Data excerpts: Begin

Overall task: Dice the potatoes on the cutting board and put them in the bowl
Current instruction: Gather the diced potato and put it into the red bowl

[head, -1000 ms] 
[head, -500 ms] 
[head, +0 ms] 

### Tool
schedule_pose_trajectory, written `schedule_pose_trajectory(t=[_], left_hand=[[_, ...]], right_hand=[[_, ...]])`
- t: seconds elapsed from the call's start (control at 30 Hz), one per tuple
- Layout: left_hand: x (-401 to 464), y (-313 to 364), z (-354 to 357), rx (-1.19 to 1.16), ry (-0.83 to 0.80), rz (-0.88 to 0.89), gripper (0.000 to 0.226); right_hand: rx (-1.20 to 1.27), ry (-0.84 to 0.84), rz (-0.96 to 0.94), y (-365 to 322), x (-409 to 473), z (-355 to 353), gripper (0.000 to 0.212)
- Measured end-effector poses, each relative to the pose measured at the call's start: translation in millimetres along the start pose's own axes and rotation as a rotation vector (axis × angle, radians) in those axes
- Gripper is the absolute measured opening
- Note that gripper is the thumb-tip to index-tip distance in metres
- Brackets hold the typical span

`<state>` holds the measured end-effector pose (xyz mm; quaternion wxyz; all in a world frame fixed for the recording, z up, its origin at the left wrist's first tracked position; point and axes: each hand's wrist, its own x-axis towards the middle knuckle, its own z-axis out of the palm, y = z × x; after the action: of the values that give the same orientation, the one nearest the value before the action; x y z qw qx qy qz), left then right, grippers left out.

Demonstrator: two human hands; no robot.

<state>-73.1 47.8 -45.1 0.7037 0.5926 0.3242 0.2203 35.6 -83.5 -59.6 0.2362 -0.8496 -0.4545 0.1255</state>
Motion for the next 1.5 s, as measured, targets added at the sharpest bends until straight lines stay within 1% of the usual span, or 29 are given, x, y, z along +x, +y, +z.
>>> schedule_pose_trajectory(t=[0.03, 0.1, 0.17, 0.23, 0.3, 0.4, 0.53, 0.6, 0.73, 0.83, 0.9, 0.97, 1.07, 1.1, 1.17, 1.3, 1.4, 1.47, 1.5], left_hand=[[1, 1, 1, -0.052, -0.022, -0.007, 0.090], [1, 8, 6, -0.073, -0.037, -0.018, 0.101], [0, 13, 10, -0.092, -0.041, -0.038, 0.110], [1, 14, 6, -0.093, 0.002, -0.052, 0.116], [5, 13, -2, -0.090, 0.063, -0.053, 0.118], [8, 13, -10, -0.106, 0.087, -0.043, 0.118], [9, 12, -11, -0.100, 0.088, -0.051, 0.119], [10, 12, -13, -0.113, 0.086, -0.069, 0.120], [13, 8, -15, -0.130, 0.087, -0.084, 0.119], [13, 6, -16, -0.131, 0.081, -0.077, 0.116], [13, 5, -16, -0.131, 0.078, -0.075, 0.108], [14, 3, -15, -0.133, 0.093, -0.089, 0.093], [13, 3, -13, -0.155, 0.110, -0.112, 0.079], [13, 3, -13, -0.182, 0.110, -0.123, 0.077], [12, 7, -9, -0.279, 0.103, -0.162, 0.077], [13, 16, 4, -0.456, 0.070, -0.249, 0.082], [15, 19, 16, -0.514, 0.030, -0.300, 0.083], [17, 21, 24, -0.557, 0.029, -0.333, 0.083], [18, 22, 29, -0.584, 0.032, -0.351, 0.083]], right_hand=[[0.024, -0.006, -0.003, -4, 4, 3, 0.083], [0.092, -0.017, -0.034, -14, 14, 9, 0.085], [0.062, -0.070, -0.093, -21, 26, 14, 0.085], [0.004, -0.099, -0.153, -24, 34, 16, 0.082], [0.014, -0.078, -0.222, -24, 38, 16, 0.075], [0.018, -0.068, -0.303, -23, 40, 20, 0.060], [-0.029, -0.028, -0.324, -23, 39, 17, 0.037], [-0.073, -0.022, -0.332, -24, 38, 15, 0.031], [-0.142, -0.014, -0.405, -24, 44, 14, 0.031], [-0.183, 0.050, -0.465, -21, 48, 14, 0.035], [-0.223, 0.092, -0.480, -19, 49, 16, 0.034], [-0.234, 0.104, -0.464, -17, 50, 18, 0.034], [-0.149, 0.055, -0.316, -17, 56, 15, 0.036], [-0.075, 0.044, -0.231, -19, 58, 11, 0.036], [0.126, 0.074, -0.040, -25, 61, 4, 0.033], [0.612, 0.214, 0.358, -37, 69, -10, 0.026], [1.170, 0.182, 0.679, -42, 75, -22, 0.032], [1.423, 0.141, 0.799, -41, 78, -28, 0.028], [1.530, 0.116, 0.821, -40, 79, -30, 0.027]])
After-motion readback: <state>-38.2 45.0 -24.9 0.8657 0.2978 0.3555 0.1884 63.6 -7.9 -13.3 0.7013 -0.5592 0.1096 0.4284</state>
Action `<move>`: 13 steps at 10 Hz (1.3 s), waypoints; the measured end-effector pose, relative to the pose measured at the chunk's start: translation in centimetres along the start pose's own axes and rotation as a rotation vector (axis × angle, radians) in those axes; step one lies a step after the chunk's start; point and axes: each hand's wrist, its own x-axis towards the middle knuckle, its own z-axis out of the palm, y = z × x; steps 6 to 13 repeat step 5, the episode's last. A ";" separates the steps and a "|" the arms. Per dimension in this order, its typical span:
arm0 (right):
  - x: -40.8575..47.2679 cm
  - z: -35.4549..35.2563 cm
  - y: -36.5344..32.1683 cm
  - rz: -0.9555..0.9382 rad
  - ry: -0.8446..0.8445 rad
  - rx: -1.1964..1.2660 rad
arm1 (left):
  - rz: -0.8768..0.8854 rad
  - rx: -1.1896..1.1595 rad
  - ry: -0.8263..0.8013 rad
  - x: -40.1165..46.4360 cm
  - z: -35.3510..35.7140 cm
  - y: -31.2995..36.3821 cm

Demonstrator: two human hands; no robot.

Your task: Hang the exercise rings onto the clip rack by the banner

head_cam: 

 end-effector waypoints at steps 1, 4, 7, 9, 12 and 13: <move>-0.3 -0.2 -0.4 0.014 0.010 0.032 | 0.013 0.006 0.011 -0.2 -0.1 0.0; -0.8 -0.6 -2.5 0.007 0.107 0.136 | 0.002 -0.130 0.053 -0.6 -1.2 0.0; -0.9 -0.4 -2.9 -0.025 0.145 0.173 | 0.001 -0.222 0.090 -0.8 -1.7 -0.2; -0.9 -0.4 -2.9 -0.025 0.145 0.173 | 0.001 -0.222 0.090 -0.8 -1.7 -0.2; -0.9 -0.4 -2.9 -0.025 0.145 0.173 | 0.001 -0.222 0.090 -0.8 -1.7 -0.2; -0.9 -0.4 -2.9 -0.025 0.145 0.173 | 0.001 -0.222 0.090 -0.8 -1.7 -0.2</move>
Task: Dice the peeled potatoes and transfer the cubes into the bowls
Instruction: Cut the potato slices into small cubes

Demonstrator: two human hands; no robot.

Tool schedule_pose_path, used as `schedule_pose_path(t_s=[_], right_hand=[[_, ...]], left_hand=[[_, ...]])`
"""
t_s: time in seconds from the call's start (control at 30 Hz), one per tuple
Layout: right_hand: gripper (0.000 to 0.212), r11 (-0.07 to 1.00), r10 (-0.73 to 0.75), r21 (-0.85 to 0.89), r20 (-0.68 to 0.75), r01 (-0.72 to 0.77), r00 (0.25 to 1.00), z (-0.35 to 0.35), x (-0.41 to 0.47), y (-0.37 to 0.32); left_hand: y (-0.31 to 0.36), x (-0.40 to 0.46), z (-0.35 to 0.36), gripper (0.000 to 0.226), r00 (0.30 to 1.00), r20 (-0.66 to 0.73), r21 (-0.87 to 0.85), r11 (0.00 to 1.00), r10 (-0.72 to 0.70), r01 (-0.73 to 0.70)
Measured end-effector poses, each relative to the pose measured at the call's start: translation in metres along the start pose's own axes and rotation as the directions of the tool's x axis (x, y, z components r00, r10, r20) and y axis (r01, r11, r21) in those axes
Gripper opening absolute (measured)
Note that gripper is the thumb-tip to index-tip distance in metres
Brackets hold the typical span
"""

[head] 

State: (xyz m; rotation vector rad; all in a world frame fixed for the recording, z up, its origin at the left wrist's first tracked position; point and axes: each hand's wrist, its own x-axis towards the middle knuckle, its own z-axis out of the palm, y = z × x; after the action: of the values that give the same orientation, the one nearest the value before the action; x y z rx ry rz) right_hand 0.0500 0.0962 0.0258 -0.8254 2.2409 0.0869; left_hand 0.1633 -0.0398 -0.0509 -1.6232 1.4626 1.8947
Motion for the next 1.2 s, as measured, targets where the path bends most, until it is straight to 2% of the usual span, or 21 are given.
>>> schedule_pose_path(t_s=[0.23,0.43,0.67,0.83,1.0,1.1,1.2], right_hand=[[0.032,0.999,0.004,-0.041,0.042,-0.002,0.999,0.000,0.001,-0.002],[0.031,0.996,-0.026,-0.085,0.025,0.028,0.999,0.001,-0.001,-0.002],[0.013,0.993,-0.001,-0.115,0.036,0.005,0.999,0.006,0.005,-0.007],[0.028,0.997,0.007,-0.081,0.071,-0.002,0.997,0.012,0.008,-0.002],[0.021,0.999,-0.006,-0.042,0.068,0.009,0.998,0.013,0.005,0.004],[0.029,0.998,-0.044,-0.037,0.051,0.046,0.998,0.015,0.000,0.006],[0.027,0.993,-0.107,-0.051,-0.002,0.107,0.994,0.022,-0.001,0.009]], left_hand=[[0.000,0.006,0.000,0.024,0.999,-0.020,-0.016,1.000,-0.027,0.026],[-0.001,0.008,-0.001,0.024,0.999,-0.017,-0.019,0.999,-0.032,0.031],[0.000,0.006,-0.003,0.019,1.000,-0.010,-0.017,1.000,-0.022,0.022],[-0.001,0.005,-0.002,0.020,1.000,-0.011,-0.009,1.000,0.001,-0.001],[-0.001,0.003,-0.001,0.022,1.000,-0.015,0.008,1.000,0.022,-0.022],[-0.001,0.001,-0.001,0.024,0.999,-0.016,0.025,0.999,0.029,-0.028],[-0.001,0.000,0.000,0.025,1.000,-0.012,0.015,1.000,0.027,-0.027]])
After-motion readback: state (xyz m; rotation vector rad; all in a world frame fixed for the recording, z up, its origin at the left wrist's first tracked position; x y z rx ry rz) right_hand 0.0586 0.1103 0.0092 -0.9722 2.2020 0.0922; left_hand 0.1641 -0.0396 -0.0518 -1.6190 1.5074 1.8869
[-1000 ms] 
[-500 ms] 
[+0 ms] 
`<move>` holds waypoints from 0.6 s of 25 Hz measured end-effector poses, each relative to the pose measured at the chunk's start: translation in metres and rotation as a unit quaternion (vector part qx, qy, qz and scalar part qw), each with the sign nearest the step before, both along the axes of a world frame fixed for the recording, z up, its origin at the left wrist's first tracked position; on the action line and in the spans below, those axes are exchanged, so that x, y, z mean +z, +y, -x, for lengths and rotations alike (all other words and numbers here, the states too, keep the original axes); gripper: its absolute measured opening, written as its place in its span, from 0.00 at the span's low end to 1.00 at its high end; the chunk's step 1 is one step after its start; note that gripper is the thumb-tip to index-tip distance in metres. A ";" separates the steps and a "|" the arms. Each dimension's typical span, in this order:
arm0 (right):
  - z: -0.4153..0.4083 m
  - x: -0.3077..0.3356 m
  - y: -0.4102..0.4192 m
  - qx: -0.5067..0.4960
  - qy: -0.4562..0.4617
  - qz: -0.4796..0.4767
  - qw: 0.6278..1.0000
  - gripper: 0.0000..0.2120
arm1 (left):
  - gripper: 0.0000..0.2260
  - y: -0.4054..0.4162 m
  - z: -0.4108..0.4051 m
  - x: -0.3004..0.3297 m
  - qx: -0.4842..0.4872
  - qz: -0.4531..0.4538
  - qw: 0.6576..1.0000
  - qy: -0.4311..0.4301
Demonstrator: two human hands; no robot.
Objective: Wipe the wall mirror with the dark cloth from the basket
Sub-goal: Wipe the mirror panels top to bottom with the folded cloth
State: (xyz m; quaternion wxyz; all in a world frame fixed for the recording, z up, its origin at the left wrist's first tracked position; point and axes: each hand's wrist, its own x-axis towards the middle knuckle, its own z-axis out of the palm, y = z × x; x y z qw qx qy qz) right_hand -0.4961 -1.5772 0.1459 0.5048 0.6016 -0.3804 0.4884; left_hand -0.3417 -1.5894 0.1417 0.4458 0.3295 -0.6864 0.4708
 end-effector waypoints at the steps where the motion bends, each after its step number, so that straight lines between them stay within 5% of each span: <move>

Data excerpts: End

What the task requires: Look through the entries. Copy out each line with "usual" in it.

Reply to the exercise:
Motion for the next 1.5 s, as measured, targets added at the sharpest bends until straight lines stay within 1% of the usual span, or 29 are given, x, y, z along +x, +y, +z.
Motion for the next 1.2 s, as measured, targets where the path bends most, until it is straight to 2% of the usual span, or 21 are given.

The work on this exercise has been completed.